The Court also struck some, but not all, of the experts’ opinions based upon trader usage. Trading Techs. Int’l, Inc. v. CQG, Inc., No. 05 C 4811, Slip Op. (N.D. Ill. Sep. 10, 2014) (Coleman, J.).
Judge Coleman granted in part and denied in part defendants’ (collectively “CQG”) motion to strike portions of plaintiff Trading Technologies’ (“TT”) expert reports that allegedly sought to introduce theories and analysis not contained in TT’s Final Infringement Contentions (“FIC”), which were tendered in November 2013.
For certain independent claims, TT failed to supplement its FIC with manual re-centering elements as required by the Federal Circuit’s and the Court’s claim constructions.

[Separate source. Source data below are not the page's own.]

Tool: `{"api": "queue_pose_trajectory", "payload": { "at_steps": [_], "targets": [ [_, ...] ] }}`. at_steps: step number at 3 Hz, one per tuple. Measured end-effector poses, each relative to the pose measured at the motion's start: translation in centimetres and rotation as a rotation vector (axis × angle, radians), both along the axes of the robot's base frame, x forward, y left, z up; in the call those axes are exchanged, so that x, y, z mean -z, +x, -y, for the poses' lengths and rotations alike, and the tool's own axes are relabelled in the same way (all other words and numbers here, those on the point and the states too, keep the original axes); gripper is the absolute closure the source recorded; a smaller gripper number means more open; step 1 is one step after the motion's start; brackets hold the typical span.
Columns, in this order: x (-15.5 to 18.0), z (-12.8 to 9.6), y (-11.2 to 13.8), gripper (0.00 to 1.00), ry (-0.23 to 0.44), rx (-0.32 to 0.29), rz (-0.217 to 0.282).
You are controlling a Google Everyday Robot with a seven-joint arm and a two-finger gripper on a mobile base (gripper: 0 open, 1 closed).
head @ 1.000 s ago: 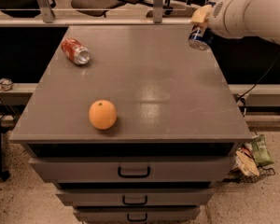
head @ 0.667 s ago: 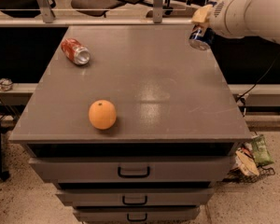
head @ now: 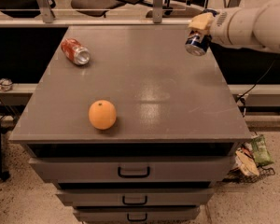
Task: Place pepsi can upright
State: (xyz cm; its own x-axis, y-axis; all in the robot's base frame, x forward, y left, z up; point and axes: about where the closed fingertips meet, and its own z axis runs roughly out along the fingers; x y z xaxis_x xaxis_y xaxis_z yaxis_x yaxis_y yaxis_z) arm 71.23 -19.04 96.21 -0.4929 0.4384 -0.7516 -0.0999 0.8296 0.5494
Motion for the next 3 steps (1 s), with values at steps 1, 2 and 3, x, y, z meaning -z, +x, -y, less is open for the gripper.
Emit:
{"api": "queue_pose_trajectory", "payload": {
  "at_steps": [1, 2, 3],
  "targets": [
    [0.8, 3.9, 1.3, 1.00, 0.116, 0.035, 0.104],
    [3.0, 10.1, 0.8, 1.00, 0.074, 0.099, 0.228],
    [2.9, 11.2, -0.5, 1.00, 0.026, 0.091, 0.286]
  ]
}}
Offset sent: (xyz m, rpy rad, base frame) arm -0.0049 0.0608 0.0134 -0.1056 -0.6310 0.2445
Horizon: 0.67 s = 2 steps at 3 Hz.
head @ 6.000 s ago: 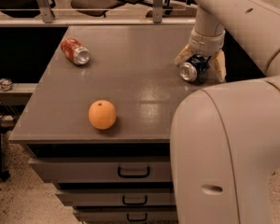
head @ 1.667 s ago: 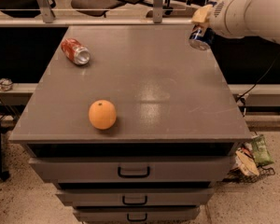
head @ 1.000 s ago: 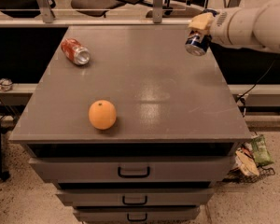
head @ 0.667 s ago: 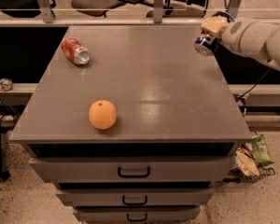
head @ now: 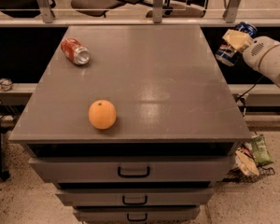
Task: Place pepsi can upright
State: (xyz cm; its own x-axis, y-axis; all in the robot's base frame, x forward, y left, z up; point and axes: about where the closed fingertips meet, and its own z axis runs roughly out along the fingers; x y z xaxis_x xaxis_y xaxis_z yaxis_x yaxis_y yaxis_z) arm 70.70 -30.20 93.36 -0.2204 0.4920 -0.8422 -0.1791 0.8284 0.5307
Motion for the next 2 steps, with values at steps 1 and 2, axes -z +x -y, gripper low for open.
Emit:
{"api": "queue_pose_trajectory", "payload": {
  "at_steps": [1, 2],
  "targets": [
    [-0.4, -0.4, -0.3, 1.00, -0.024, -0.031, 0.034],
    [-0.7, -2.1, -0.6, 1.00, -0.075, -0.098, 0.112]
  ]
}}
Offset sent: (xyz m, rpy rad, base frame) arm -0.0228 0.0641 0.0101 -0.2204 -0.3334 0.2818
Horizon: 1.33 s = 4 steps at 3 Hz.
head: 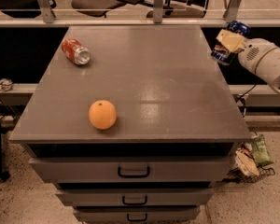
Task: Place pepsi can upright
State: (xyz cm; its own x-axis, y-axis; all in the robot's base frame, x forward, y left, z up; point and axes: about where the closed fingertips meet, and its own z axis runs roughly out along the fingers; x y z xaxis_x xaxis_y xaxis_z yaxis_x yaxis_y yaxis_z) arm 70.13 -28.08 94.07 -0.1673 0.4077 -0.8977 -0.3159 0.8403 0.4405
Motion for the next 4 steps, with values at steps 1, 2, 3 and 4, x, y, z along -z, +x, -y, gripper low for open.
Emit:
{"api": "queue_pose_trajectory", "payload": {
  "at_steps": [1, 2, 3, 4],
  "targets": [
    [1.7, -0.4, -0.7, 1.00, -0.067, -0.077, 0.079],
    [0.9, -3.3, -1.6, 1.00, -0.169, -0.188, 0.184],
    [0.2, -5.5, -2.8, 1.00, -0.320, -0.279, 0.297],
    [0.2, -6.9, -3.9, 1.00, -0.446, -0.354, 0.373]
  ]
}}
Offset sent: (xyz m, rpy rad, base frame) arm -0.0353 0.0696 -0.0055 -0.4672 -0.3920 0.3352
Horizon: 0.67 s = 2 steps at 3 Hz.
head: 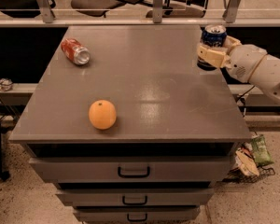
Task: Place pepsi can upright
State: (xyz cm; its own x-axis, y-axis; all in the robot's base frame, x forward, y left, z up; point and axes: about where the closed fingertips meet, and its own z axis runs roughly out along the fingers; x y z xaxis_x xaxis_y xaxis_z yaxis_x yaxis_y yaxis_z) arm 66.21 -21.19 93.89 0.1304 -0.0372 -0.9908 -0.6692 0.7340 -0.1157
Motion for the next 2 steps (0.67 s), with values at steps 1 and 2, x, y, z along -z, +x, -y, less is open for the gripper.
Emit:
{"api": "queue_pose_trajectory", "payload": {
  "at_steps": [1, 2],
  "targets": [
    [0.8, -0.7, -0.8, 1.00, -0.035, -0.042, 0.009],
    [1.8, -1.3, -1.5, 1.00, -0.003, -0.077, -0.038]
  ]
}}
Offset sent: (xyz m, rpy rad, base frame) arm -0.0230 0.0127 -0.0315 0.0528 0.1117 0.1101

It was not enough that dependent claims contained an identification of the manual re-centering elements in the accused products and that the “new” arguments for the independent claims were of the same scope. The Court, therefore, struck TT’s experts new opinions as to those limitations.

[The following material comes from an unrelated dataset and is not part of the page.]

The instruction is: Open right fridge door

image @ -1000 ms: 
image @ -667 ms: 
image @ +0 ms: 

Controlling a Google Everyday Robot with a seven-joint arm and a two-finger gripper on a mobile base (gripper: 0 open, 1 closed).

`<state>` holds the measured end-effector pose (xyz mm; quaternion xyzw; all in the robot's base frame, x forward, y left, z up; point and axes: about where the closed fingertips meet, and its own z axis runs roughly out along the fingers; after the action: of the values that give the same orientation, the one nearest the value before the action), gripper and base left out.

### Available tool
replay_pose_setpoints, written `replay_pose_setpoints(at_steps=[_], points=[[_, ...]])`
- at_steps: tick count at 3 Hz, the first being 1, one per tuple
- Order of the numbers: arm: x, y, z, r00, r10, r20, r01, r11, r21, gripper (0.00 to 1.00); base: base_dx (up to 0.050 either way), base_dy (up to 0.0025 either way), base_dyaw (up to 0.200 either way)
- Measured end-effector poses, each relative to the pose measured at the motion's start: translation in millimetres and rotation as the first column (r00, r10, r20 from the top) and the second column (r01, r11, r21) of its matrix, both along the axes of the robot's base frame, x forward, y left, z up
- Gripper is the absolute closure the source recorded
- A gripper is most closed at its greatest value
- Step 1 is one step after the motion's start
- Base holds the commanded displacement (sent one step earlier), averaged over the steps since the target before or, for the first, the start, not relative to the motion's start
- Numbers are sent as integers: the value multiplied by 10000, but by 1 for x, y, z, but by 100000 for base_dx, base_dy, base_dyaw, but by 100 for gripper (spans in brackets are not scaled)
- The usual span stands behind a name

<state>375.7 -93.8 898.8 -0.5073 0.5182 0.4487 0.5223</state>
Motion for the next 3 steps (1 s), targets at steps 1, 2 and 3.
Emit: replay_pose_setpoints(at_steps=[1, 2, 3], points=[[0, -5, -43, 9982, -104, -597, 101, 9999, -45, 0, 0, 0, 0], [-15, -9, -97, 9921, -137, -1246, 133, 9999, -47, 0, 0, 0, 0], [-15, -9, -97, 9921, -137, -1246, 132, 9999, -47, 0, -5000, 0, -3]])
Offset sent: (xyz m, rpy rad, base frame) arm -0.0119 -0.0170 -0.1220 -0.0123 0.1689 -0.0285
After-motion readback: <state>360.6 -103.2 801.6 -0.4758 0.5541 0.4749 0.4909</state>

TT did, however, sufficiently disclose its argument regarding modifying .ini files, even though in its FIC it refers to changing .ini files instead of modifying them. The Court, therefore, denied the motion as to those theories.
TT did not sufficiently disclose its copying arguments related to willfulness. So, those arguments were struck. TT was, however, allowed to have its experts testify as to certain deficiencies in CQG’s noninfringement opinion letters, although not that the letters were a basis for willful infringement.

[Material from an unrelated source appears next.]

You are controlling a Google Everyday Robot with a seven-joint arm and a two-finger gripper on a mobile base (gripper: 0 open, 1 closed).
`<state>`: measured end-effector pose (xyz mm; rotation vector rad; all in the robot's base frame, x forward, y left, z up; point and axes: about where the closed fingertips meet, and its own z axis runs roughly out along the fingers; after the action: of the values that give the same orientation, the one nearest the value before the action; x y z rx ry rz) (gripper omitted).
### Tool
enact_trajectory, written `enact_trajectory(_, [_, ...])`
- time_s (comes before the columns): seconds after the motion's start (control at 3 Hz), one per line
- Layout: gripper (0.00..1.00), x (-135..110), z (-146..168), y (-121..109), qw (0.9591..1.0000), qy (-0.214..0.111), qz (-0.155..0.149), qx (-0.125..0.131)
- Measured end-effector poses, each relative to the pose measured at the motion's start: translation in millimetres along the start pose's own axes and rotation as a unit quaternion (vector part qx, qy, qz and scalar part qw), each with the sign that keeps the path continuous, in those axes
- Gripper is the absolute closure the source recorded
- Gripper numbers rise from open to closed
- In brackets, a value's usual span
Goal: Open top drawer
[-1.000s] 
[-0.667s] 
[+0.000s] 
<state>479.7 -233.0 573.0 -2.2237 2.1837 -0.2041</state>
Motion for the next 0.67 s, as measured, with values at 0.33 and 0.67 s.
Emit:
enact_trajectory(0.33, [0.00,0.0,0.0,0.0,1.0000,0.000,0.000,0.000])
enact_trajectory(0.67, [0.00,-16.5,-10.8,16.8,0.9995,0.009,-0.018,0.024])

The Court struck TT’s doctrine of equivalents theory regarding disabling the Market Window because it was not disclosed in the FIC. TT’s argument regarding the state of the DOM Grid, however, was merely a refinement of an argument already in TT’s FIC. So, the arguments were allowed. The Court also struck an argument based upon the use of a ChartTrader and Price Hold features together because it was not sufficiently explained.
The Court also struck some, but not all, of the experts’ opinions based upon trader usage.